JOHANNESBURG (Reuters) – A leading investor has come out against Gold Fields’ proposed $6.7 billion takeover of Canada’s Yamana Gold.
Joe Foster, who manages active gold funds at investment firm VanEck, which is Yamana’s largest shareholder, said the merger would create a more complex company with less synergy, and that both Yamana and Gold Fields would be better on their own than as a combined group.
VanEck is Gold Fields’ fourth largest shareholder.
“I don’t endorse the deal on either side,” Foster told Reuters on Thursday. “It’s a deal that just doesn’t make basic sense to me.”

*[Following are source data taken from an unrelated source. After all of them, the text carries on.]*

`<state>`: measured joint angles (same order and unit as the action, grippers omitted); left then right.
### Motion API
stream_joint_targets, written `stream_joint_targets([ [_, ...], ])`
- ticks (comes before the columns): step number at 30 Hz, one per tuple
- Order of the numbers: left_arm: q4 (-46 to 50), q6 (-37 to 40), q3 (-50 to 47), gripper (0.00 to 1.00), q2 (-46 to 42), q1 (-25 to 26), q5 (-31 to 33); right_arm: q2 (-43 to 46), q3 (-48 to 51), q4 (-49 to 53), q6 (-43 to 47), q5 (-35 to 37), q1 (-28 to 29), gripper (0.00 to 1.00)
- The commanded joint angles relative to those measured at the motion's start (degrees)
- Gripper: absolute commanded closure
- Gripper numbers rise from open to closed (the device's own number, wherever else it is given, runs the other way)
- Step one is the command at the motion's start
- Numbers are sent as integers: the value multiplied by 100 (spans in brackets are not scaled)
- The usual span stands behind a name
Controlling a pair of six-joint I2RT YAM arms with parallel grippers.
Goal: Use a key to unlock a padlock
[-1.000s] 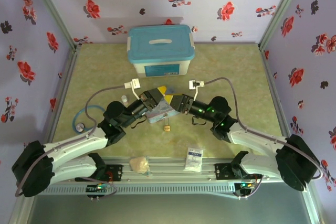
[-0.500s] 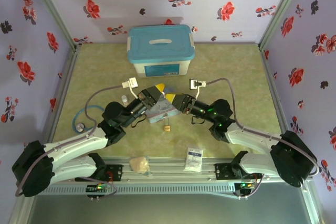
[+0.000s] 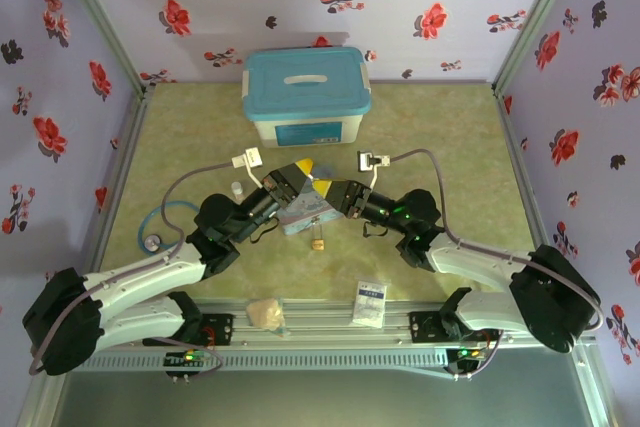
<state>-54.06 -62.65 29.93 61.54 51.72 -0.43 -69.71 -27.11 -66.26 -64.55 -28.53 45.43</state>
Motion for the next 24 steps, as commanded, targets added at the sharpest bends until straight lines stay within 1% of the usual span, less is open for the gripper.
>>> stream_joint_targets([
  [1, -309, 69, 0, 100, 23, -35, 88, 25, -23, -303, 65, -54, 37, 78],
  [4, -297, 34, -23, 100, 24, -40, 90, 104, 9, -245, 137, 7, 39, 85],
  [8, -282, -58, -75, 100, 60, -14, 90, 203, 78, -135, 223, 136, 40, 87],
  [13, -561, -203, -249, 100, 127, 5, 198, 223, 134, -109, 267, 176, 37, 100],
  [15, -514, -212, -267, 100, 122, 4, 249, 267, 165, -44, 318, 224, 43, 100],
  [16, -484, -215, -276, 97, 105, -2, 285, 307, 163, 23, 348, 239, 44, 100],
  [17, -456, -183, -295, 84, 72, 0, 334, 363, 175, 154, 392, 271, 38, 100],
  [18, -368, -124, -300, 60, 16, -3, 374, 448, 196, 352, 459, 365, 41, 100],
  [19, -166, -80, -290, 43, -56, -9, 430, 529, 206, 591, 546, 427, 44, 100],
  [20, 121, -8, -249, 16, -177, 1, 519, 634, 207, 881, 636, 496, 43, 100],
  [21, 480, 104, -207, 1, -315, 5, 610, 741, 220, 1227, 726, 588, 39, 100],
  [24, 1810, 398, -42, 0, -841, 13, 1061, 1046, 345, 1843, 891, 858, 34, 100],
])
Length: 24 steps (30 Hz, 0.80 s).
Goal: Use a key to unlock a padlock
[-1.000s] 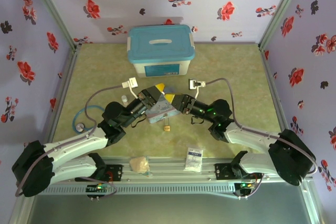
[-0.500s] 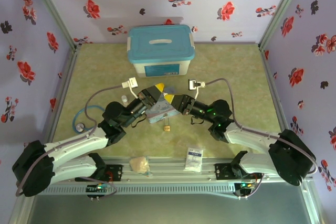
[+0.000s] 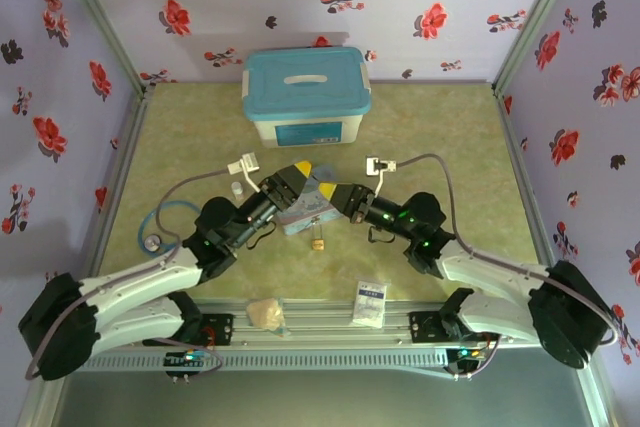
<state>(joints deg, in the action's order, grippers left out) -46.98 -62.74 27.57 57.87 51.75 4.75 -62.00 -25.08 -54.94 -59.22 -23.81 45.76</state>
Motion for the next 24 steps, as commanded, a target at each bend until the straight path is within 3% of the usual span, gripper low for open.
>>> stream_joint_targets([
  [1, 1454, 505, 236, 0, -614, 11, 664, 360, 159, 932, 411, 465, 0, 100],
  [5, 3522, 847, 710, 0, -850, 11, 868, 786, 106, 2350, 745, 895, -7, 100],
  [10, 4894, 1210, 1261, 0, -175, 26, 0, 1130, -93, 4285, 1191, 1444, -34, 100],
  [16, 4924, 928, 1075, 13, 479, 580, -280, 1528, 136, 5080, 1135, 1757, -252, 100],
  [19, 5417, 1062, 1363, 13, 1005, 894, -193, 1680, 351, 4893, 979, 1753, -260, 100],
  [24, 4987, 987, 1040, 13, 1482, 916, 77, 1870, 516, 4912, 877, 1740, -260, 100],
])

Gold Fields argued that the acquisition, which would create the world’s fourth-largest gold miner, would provide long-term growth and deliver cost savings.
Shares in the South African-listed miner fell sharply when it announced the proposed deal in May, and the CEOs of both companies have struggled to convince investors of its merits in the months since.
For the all-share deal to go through, it must win the approval of 66.67% of Yamana shareholders and 75% of Gold Fields shareholders in votes scheduled for Nov. 21 and Nov. 22 respectively.
Which way the votes will go is “up in the air” at the moment, Foster said.
Yamana shares are trading at a discount to the offer price, indicating uncertainty in the market.